Matthew 5:13-20 | Salt and Light
“You are the salt of the earth. You are the light of the world…let your light shine before others, so that they may see your good works and give glory to your Father in Heaven.” –Jesus
What is the nature of Christian witness? What should Christianity’s witness look like? The images that Jesus uses in Matthew (city on a hill, light in the darkness) have inspired some bizarre applications. The United States has, throughout its history, borrowed the language of Jesus as a rallying cry. Churches have applied Jesus’ words in myriad ways, sometimes in self-sacrificial ways, at other times, in order to justify violent hegemony.
On Sunday, Bob preached a sermon about the nature of the church’s witness. Here are three points I found most significant:
1. Not you, but y’all. Bob made the point that Jesus is talking to the church. In other words, Jesus’ audience is not a group of people who are unfamiliar with each other and who will therefore have to go off and apply these truths on their own. Jesus is talking to the community who is following him. He is telling them what their community must look like. Jesus is creating a new community. In his life, death, and resurrection, he redefines what it means to be the people of God. Here, he is telling that community what they will look like. This statement about salt and light isn’t for the context of a you-God relationship. It is for a community of faith wrapped up in the life of Jesus.
2. Not imperative, but Indicative. Strangely enough, Jesus doesn’t say, “You should be like salt. Or, you should be a light. Or, you should be a city on a hill.” He says that it is simply a matter of fact that the community who follows Jesus IS salt, light, and a city on a hill. We should not deceive ourselves, thinking that we have a choice in whether or not we are light or salt. Being the church necessarily implies that we are witnesses. What there seems to be some variance in is to what extent we point people to God’s love for the world rather than to our own glory.
3. Following Jesus Visibly. Bob closed his sermon referencing Dietrich Bonhoeffer. Bonhoeffer is a German theologian who was killed during WWII for being a part of a resistance movement against Hitler. Bonhoeffer had a rich understanding of what the community of faith ought to look like. Being a city on a hill took on significant meaning for German Christians during WWII. He insisted that the church be a visible sign of God’s coming kingdom. Bob mentioned Grace Chicago’s partnership with Breakthrough Urban Ministries as an example of how we practically and visibly seek to live out the gospel.
As the church, we are called to “live in a way that draws all to God’s love for the world.” We do that as we embody God’s love in our own community and as we engage our city in ways that point back to God’s love.
Prayers of the People
We pray for those who have lost family members recently. Many in our community are mourning losses. We pray that you would pour out your Holy Spirit upon them that they may know your presence in this difficult time.
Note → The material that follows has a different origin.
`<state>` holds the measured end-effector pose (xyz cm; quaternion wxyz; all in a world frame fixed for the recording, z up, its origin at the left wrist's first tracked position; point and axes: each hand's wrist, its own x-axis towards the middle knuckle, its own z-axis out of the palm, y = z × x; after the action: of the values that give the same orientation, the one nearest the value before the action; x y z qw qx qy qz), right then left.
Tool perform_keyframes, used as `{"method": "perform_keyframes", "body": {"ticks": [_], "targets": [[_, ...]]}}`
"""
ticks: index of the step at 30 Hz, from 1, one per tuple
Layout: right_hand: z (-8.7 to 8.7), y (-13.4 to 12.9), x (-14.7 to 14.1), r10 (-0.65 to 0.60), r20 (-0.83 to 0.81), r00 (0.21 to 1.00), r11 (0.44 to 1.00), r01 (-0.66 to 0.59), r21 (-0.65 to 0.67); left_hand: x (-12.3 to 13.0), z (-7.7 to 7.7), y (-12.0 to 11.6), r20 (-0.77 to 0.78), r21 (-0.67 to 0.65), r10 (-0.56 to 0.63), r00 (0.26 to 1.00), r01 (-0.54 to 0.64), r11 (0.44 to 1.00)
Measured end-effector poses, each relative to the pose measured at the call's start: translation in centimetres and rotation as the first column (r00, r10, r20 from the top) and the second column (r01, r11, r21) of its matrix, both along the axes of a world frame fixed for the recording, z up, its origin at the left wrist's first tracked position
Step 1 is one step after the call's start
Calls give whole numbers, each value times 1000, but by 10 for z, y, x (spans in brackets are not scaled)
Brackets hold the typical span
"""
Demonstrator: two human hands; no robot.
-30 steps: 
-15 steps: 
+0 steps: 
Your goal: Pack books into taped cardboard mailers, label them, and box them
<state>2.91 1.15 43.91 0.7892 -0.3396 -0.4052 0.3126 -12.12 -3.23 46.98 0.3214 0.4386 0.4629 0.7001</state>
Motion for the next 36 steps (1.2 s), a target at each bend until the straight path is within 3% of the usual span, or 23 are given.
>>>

Our prayers go out to the family of a youth who was killed over the weekend to the violence that continues to plague our city. The young man was from the southside and was a former farm worker at the Gary Comer Youth Center. We pray that city leaders can continue weaken the gangs in our communities and that both state and federal leaders can work together in a manner that truly seeks the best for all people in our community. May we all seek your wisdom to how we can be a part of your vision in this time.
We pray for Andrew, Amy and Irene Fields in Columbia. We pray for Andrew as he teaches and takes on some new responsibilities. We pray especially for the students in his class, many of whom are new and adjusting to seminary life. We also want to lift up to you Amy as she has been in poor health since they returned to Columbia. We thank you for her continued improvement and ask that she can return to full health soon.